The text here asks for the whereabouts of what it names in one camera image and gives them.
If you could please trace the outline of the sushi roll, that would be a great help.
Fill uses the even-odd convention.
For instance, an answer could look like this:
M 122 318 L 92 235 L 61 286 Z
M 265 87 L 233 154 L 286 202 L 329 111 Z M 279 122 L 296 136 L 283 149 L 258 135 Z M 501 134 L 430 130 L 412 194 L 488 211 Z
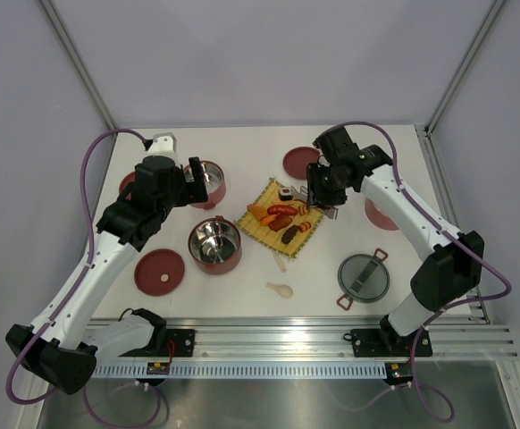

§ **Task description**
Count how many lines in the listing contain the string "could". Only that number should be given.

§ **Task response**
2